* [WHAT THE TASK ASKS]: What is the number of lines in the records that contain "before"? Give only that number.
***** DATA SHOWN
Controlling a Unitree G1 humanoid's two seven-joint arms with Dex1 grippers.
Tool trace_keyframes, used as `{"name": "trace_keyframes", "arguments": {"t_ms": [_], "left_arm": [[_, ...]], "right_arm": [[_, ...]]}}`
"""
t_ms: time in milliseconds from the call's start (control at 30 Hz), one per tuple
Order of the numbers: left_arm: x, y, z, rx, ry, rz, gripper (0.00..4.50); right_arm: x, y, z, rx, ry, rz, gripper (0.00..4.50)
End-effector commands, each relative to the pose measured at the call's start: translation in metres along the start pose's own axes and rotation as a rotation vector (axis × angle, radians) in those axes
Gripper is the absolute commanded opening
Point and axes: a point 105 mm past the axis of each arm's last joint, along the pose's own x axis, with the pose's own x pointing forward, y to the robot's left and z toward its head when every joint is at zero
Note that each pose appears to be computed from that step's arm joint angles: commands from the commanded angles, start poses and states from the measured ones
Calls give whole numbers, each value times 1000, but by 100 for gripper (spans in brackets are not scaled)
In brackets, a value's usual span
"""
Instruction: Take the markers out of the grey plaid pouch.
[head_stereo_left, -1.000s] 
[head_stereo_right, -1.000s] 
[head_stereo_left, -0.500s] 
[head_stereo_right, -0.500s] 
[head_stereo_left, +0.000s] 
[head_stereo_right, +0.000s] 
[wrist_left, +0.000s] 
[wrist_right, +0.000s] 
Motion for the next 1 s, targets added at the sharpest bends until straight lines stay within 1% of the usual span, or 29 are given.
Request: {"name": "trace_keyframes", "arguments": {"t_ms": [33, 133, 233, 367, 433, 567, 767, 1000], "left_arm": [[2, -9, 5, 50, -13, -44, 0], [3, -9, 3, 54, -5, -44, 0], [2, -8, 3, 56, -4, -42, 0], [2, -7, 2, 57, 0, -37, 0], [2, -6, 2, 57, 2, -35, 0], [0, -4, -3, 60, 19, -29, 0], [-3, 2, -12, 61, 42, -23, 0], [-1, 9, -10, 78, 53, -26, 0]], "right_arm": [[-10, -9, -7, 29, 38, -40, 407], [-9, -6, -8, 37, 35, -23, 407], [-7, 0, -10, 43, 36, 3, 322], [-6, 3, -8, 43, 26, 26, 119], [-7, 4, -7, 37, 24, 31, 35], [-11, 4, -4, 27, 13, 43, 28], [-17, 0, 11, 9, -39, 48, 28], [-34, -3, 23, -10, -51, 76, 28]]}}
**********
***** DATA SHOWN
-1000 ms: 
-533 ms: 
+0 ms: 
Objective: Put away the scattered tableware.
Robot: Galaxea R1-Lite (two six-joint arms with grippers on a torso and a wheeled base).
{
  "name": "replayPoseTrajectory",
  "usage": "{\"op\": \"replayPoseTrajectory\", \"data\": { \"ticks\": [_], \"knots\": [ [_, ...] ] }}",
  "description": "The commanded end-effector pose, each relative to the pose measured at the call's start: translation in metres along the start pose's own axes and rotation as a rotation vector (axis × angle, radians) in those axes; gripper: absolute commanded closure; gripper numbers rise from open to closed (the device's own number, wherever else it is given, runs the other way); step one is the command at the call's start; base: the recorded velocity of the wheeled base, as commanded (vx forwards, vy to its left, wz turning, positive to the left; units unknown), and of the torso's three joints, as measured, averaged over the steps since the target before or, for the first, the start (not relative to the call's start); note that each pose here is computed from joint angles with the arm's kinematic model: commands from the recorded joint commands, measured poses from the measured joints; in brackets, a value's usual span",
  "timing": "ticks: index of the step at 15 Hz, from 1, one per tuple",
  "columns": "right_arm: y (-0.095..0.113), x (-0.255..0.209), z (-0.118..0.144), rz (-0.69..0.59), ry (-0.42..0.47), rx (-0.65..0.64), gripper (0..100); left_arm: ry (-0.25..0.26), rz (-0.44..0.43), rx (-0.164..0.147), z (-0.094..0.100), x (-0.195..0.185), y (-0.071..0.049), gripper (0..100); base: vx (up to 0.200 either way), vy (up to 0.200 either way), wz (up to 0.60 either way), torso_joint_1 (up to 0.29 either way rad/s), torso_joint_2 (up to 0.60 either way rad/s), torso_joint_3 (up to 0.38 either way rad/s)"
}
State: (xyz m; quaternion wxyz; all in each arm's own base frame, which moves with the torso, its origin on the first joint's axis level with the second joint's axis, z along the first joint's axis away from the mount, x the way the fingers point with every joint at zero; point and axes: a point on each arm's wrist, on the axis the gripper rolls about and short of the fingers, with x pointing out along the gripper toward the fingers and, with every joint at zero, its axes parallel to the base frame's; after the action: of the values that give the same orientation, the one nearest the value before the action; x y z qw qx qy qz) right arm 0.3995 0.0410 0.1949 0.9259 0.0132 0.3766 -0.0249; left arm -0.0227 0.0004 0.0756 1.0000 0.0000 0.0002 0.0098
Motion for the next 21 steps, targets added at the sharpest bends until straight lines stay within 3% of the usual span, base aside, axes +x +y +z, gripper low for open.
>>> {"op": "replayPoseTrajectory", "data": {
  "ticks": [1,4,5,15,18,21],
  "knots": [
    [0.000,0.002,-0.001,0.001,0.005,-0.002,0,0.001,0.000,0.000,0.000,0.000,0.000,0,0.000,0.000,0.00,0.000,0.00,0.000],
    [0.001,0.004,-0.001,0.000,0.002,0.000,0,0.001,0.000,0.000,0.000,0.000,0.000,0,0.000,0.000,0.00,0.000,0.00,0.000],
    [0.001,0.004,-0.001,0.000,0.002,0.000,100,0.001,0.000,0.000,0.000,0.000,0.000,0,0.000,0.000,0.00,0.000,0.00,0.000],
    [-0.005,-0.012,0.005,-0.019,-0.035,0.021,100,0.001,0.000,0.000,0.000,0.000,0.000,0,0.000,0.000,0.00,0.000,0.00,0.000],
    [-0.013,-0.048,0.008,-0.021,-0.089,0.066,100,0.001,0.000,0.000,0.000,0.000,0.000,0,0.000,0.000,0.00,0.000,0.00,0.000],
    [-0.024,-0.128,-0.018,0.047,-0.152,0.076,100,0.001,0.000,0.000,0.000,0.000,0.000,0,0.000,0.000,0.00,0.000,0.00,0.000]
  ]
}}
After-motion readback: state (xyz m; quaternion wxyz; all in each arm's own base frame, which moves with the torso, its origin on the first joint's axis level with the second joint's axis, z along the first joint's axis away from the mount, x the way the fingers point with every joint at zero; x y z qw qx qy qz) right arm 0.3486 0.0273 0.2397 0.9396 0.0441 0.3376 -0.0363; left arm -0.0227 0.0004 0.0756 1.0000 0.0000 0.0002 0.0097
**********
* [SOLUTION TO THE EXERCISE]: 2